Dedi menjelaskan, kebijakan penutupan sekolah sejak awal tidak sepenuhnya mendapat respon positif yang dominan. Hal ini ia sebut dipengaruhi beberapa faktor, salah satunya kebijakan lain yang tidak mendukung.
Penyebabnya, tidak sedikit orang tua siswa yang tetap bekerja, terutama di daerah yang banyak industrinya, yang mana harus meninggalkan rumah untuk datang ke pabrik, sehingga tidak dapat mendampingi pembelajaran di rumah.
Pengamat Pendidikan Bukik Setiawan mengatakan, sebaiknya PJJ dan tatap muka dilakukan bersamaan. Hal ini karena murid, guru dan orang tua tetap butuh untuk tatap muka karena sudah kelelahan dengan PJJ secara penuh.

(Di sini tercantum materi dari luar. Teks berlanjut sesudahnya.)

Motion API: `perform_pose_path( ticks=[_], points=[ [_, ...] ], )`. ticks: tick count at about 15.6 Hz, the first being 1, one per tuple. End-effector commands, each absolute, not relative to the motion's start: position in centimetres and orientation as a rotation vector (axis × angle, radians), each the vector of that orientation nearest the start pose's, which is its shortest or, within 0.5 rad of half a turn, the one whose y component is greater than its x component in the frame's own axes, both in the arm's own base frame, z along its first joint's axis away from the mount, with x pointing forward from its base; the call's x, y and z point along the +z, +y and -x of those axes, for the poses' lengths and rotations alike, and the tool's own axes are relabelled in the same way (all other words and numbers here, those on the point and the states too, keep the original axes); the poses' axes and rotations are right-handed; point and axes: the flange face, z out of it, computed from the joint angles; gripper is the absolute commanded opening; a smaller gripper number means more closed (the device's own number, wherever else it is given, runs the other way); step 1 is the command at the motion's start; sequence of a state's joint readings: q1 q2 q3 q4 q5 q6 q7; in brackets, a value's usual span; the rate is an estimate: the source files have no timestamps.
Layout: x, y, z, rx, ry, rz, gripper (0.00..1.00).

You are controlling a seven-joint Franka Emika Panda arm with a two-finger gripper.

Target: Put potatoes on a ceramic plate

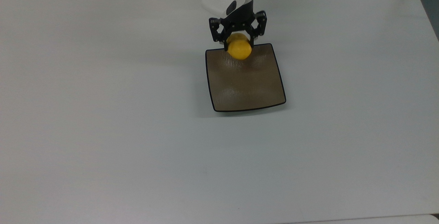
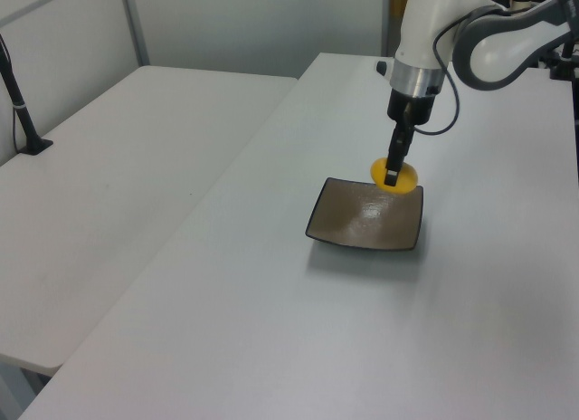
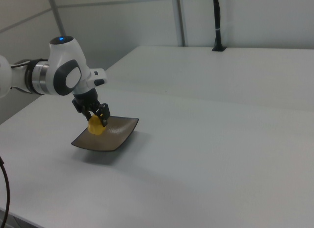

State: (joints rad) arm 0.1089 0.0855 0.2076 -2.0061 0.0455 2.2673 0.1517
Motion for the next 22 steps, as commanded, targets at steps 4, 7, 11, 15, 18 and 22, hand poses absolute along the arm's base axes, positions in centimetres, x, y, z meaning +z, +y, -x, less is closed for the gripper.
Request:
perform_pose_path(
  ticks=[4, 7, 11, 15, 18, 22],
  points=[
    [41.4, 18.6, -57.4, -0.277, -0.012, 3.002, 1.0],
    [41.4, 18.6, -57.4, -0.277, -0.012, 3.002, 1.0],
    [41.5, 18.6, -57.4, -0.272, -0.01, 3.003, 1.0],
    [42.4, 18.2, -56.9, -0.249, -0.023, 3.015, 1.0],
    [43.8, 17.9, -56.1, -0.029, -0.038, 3.07, 1.0],
    [45.2, 17.3, -54.7, 0.121, -0.064, 3.137, 1.0]
  ],
)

"Saya melihat bahwa bukan hanya murid, bukan hanya orang tua, tapi juga guru itu sudah setelah setahun lebih dengan PJJ sudah kehabisan stamina dan kehabisan kreativitas, sehingga variasi tatap muka sudah perlu dibuka. Karena kalo dipaksakan PJJ terus, kreativitas habis, kesabaran habis dan justru malah kondisi lebih buruk akan terjadi,” kata Bukik.